Why audio extraction from video is awkward

macOS doesn't ship a built-in tool for this. QuickTime Player can export audio-only, but only as an M4A (AAC) file, and only if you go through File → Export As → Audio Only. It works, but it's three menu levels deep, doesn't batch, and the output is AAC even when you wanted MP3 specifically (and a lot of older transcription tools and audio editors still want MP3).

Online MP4-to-MP3 converters work too, but you're uploading what is often a large video file (hundreds of megabytes for a lecture, gigabytes for an HD recording) over a slow connection just to get back a much smaller MP3. And if the source is sensitive (a meeting recording, a lecture you paid to attend, an interview with a source) handing it to a third-party server is a worse trade than just running the conversion locally.

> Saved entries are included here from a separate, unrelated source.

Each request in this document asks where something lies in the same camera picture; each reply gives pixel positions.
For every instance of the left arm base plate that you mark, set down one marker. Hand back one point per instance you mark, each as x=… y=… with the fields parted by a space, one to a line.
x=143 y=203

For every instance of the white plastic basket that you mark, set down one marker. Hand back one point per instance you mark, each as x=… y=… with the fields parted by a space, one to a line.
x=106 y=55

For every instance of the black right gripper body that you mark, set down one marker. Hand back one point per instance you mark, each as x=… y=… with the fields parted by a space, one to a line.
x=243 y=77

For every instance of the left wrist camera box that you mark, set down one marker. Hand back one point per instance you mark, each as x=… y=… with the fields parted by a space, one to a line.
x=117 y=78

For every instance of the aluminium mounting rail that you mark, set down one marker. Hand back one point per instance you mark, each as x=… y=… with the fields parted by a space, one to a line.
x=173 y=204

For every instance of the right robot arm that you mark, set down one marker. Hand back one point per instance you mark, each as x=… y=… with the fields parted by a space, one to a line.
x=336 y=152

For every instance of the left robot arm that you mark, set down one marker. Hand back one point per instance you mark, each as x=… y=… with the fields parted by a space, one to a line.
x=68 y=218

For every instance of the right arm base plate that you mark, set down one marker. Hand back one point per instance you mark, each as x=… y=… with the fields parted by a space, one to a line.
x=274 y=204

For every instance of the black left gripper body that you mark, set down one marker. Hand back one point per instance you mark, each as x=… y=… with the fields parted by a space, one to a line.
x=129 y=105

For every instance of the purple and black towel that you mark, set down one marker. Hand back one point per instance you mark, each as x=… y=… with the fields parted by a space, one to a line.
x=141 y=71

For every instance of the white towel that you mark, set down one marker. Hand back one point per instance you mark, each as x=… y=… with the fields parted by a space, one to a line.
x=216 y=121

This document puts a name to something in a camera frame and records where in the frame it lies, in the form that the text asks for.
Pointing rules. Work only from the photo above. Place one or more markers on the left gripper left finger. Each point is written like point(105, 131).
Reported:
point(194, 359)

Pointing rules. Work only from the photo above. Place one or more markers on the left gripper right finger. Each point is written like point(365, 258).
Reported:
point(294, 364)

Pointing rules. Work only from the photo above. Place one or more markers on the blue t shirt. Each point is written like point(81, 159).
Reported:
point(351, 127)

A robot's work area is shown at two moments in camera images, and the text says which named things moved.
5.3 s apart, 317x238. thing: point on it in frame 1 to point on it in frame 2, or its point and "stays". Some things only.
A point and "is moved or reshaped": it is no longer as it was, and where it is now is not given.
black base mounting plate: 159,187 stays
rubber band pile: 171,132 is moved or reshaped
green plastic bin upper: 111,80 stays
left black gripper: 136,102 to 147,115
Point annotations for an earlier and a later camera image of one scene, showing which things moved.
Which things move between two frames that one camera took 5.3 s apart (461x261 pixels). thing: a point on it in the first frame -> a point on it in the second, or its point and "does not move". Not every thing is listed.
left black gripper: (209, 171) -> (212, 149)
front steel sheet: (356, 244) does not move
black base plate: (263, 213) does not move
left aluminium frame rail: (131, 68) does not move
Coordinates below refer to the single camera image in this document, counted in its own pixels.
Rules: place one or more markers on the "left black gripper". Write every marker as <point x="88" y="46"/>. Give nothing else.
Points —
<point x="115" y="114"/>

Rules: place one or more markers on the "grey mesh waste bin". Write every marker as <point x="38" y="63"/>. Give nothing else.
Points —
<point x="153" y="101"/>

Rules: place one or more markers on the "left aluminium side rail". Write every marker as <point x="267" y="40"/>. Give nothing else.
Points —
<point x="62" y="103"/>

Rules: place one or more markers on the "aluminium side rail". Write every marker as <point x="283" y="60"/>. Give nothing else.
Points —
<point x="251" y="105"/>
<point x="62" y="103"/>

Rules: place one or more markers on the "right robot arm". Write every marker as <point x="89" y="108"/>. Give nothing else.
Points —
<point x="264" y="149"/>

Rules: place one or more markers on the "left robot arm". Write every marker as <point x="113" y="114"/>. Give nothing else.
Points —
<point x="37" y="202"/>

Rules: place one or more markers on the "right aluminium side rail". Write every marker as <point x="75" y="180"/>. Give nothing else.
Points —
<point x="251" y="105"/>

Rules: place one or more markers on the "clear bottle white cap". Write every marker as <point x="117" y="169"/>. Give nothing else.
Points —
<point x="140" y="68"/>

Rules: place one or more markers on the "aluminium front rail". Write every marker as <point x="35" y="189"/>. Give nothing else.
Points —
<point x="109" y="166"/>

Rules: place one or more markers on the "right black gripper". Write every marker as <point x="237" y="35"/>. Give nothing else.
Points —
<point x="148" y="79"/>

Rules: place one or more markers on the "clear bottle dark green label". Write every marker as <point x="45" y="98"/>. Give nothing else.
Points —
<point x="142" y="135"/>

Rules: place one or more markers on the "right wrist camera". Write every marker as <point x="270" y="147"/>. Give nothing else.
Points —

How Convertible handles it

Convertible uses ffmpeg under the hood, called locally with your Mac's hardware. For MP3 specifically the audio is decoded from whatever codec the MP4 used (almost always AAC) and re-encoded to MP3 at the bitrate you picked. There is one decode and one encode, both done in memory, both fast on Apple Silicon. A two-hour 1080p MP4 produces a roughly 30 to 60 MB MP3 in under a minute, depending on bitrate and your Mac.

The output is also a clean handoff into transcription tools. Pair Convertible with MacWhisper (or any local Whisper-based transcriber): drag your meeting MP4 into Convertible, get an MP3, drop it into MacWhisper, get a transcript. The whole loop is local, which matters for the kinds of recordings you'd actually want to transcribe in the first place. AAC works for MacWhisper too, so if you're going straight to transcription M4A is slightly higher quality at the same file size.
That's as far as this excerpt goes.